A relatively higher mutation rate in African humans is the dominant mechanism causing Neanderthals to appear closer to non-Africans, not introgression
Amos, Bill (2022), A relatively higher mutation rate in African humans is the dominant mechanism causing Neanderthals to appear closer to non-Africans, not introgression, Dryad, Dataset, https://doi.org/10.5061/dryad.q2bvq83n9
It is widely thought that humans carry genetic legacies due to inter-breeding with Neanderthals, but all methods used to infer legacies ignore recurrent mutations and assume a constant mutation rate. These assumptions cause automatic rejection of a second hypothesis, where a higher mutation rate in Africans caused increased divergence from Neanderthals. Any fair test should strive to treat both hypotheses equally. Here I use mutation spectra, the relative frequencies of different mutating three-base combinations, to compare contrasting expectations from the two hypotheses. I find that putative introgressed bases are strongly enriched for recurrent mutations and lie in regions with unusually high mutation rates, distorted mutation spectra and unusually large African minus non-African heterozygosity differences. Moreover, putative introgressed bases should be absent from Africa and rare outside, yet almost the entire signal of introgression is carried by sites where putative Neanderthal alleles are fixed in non-Africans and at high frequency in Africans. Together, these observations support a model where signals of introgression are driven mostly or even entirely by mutation rate differences between human populations. This new model helps to explain why introgression is inferred ubiquitously, including in scenarios involving great apes where inter-breeding is biologically implausible.
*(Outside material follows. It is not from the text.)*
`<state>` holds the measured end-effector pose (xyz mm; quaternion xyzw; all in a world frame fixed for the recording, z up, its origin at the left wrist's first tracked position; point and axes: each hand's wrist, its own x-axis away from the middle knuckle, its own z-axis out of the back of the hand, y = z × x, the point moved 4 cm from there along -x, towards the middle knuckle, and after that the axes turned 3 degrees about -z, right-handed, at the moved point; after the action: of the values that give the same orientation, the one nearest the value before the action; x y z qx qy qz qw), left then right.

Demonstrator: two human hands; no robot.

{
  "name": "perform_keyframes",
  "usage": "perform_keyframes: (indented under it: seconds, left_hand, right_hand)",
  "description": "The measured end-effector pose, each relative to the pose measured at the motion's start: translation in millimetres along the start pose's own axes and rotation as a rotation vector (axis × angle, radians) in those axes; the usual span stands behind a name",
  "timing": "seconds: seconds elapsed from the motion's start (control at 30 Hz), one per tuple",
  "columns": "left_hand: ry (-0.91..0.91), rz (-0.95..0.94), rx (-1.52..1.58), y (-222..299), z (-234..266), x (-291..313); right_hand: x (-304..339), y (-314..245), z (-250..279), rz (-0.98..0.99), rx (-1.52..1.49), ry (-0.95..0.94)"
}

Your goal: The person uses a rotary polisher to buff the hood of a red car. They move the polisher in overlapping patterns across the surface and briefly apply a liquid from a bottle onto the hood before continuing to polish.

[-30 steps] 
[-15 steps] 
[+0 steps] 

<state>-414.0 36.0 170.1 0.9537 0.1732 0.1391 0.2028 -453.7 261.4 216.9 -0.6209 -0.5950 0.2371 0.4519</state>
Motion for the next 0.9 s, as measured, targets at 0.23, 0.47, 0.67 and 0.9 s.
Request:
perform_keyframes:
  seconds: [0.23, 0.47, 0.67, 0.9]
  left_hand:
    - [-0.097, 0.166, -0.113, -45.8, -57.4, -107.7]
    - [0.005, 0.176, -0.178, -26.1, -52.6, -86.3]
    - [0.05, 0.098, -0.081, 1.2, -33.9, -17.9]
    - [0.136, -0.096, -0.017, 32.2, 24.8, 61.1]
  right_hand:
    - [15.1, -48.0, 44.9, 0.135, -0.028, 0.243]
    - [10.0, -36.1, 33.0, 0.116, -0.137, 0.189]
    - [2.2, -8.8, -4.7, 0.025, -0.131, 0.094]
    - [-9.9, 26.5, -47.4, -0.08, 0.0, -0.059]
These data comprise compressed processed master files for individual chromosomes containing aligned sequence data for humans (1000 genomes phase 3, either the low coverage GR37 or high coverage GR38), Neanderthals (the three high coverage genomes), the Denisovan and the chimpanzee. These files were compiled using custom C++ scripts (Archaic Masters) / vcftools (Master files). Full details of the file format are given in the ReadMe file. All raw source files are available in public data repositories.
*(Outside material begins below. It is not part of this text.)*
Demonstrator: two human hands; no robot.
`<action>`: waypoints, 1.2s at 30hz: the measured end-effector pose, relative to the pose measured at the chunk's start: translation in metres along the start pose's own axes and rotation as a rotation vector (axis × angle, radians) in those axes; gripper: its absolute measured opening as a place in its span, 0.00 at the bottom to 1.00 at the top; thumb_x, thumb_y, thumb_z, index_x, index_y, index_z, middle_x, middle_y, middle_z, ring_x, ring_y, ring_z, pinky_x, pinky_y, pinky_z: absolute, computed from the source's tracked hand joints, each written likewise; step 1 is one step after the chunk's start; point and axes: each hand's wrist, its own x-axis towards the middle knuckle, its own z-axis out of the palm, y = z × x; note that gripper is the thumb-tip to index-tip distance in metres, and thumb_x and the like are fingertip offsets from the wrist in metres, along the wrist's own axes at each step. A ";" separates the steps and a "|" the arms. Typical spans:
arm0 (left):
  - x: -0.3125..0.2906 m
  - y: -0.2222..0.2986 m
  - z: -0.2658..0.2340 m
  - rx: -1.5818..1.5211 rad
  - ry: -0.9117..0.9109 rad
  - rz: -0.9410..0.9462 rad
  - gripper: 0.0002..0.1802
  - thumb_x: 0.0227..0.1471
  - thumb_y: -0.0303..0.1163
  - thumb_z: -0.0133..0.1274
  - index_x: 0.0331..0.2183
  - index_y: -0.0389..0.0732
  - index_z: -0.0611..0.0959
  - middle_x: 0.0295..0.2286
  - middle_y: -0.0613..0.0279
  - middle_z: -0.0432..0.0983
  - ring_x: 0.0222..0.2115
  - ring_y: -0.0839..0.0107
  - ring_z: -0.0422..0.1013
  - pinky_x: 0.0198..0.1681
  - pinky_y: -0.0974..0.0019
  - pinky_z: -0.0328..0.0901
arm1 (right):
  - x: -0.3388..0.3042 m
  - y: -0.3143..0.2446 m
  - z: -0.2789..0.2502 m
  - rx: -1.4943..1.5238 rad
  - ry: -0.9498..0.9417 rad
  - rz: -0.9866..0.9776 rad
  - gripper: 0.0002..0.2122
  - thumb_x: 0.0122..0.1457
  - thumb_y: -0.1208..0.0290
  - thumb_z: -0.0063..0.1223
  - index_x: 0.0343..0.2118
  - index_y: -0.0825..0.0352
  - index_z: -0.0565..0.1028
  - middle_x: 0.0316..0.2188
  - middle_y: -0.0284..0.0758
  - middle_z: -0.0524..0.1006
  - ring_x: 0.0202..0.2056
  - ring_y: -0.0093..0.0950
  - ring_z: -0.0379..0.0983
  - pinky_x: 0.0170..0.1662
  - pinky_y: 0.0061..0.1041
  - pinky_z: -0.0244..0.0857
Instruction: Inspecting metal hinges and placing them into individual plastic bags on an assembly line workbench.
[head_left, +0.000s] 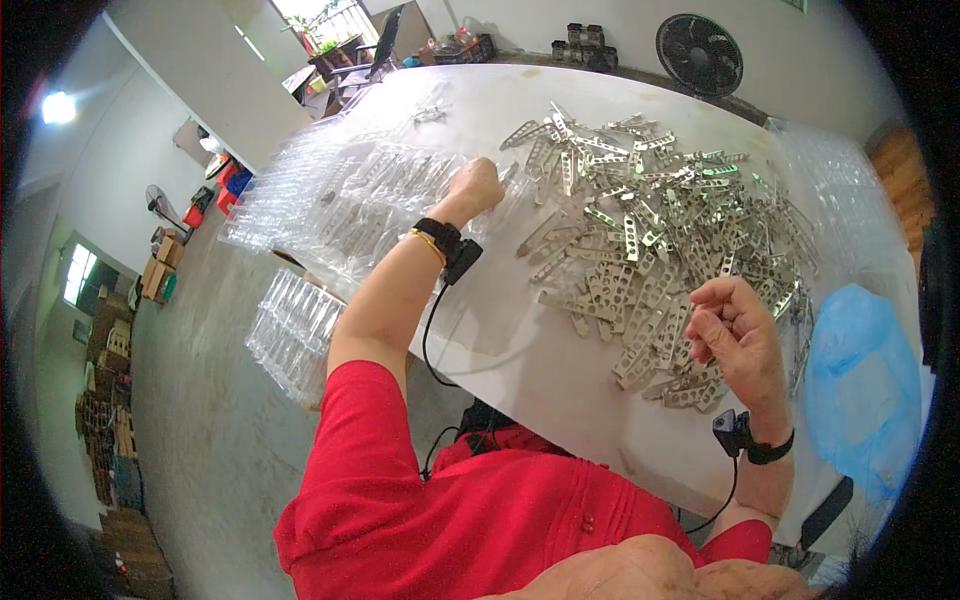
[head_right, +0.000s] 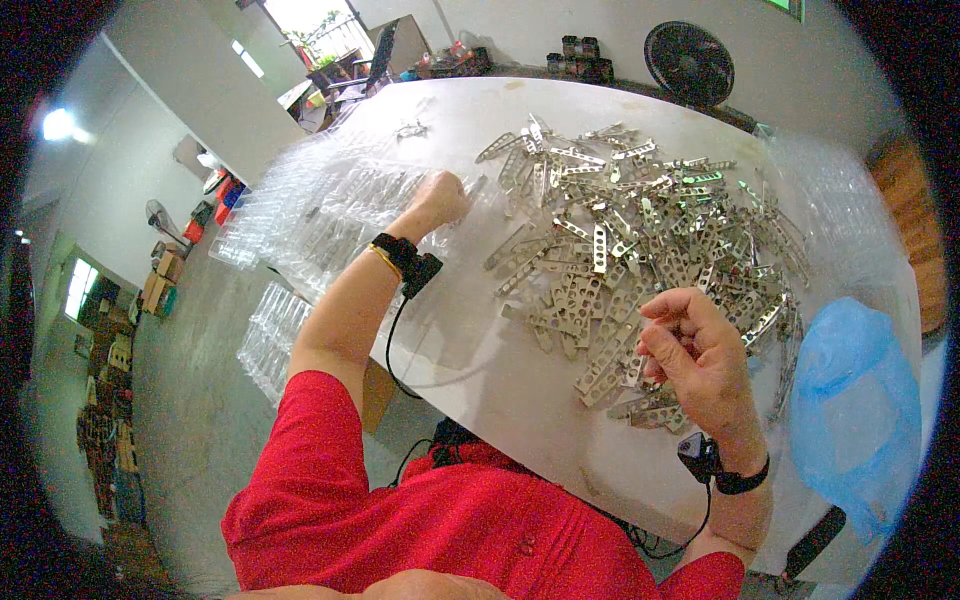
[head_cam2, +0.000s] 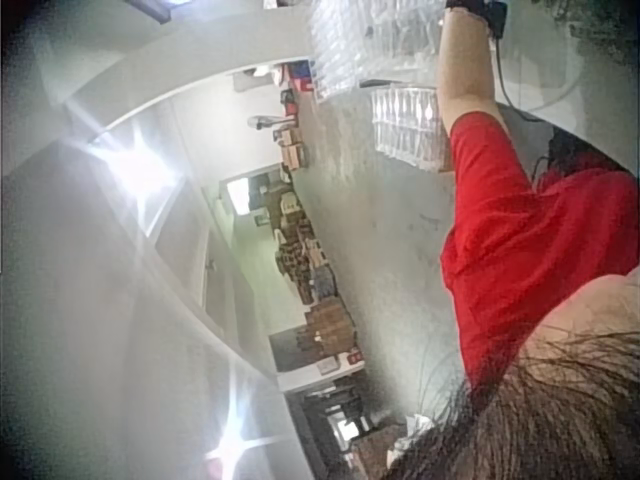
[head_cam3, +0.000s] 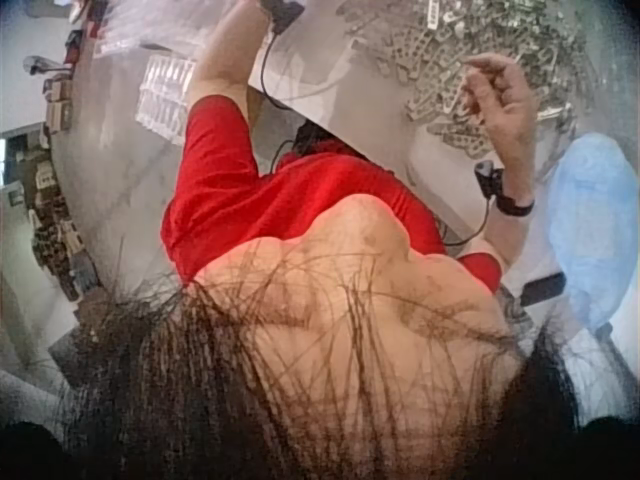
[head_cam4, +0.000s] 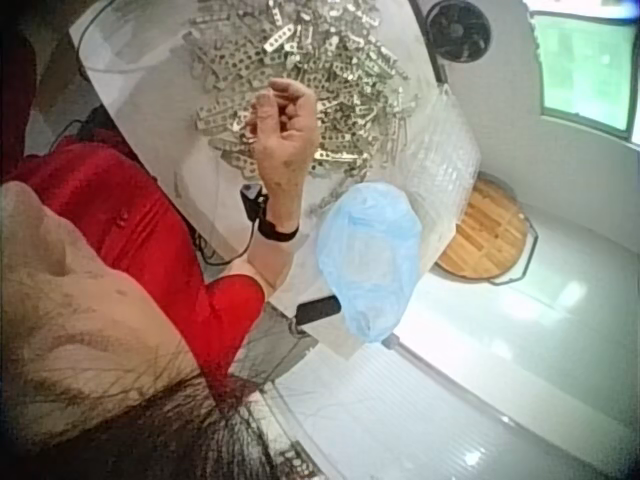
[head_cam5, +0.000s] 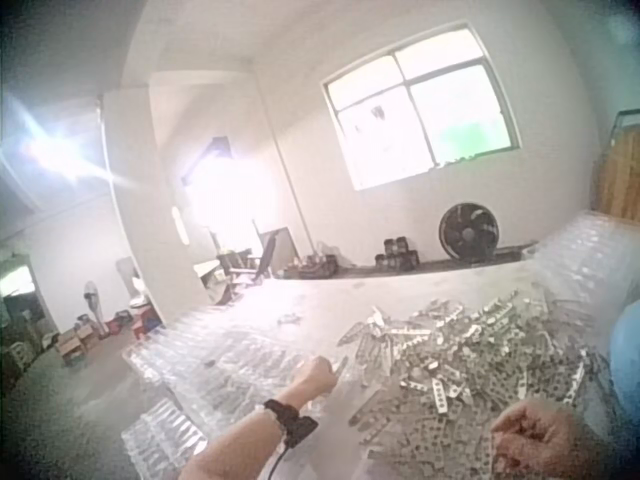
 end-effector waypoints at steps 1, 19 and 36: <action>0.000 0.000 0.002 0.000 0.000 -0.001 0.14 0.42 0.26 0.55 0.34 0.34 0.86 0.37 0.39 0.81 0.42 0.44 0.78 0.45 0.53 0.72 | 0.000 0.000 0.000 -0.007 -0.001 0.005 0.08 0.66 0.71 0.53 0.45 0.65 0.71 0.28 0.30 0.76 0.26 0.15 0.72 0.29 0.16 0.68; 0.000 -0.001 0.024 0.180 0.125 0.150 0.14 0.49 0.26 0.51 0.37 0.36 0.86 0.40 0.42 0.80 0.44 0.46 0.77 0.46 0.50 0.72 | -0.003 -0.001 0.001 0.009 -0.016 -0.006 0.08 0.66 0.73 0.53 0.45 0.65 0.72 0.28 0.29 0.76 0.26 0.15 0.72 0.29 0.16 0.68; -0.100 0.040 0.008 0.143 0.346 0.466 0.13 0.49 0.34 0.55 0.29 0.32 0.83 0.27 0.41 0.79 0.33 0.45 0.77 0.37 0.48 0.71 | -0.045 -0.034 0.013 -0.154 -0.143 -0.394 0.16 0.59 0.77 0.57 0.52 0.62 0.76 0.24 0.28 0.75 0.22 0.17 0.70 0.28 0.18 0.67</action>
These masterfiles are designed to be processed using the C++ scripts given in Electonic Supplementary Materials in the paper. Bioinformaticians (which I am not!) may well be able to analyse the public domain data rapidly and directly, but I choose to use these derivative files to speed up analyses. To conduct all analyses presented in the paper, you will need to download individual GR38 fasta files for each human chromosome (https://hgdownload.soe.ucsc.edu/goldenPath/hg38/chromosomes/) and edit the C++ scripts to make sure that the paths are all valid for the local computer. I am more than happy to help advise as far as I am able with any problems encountered.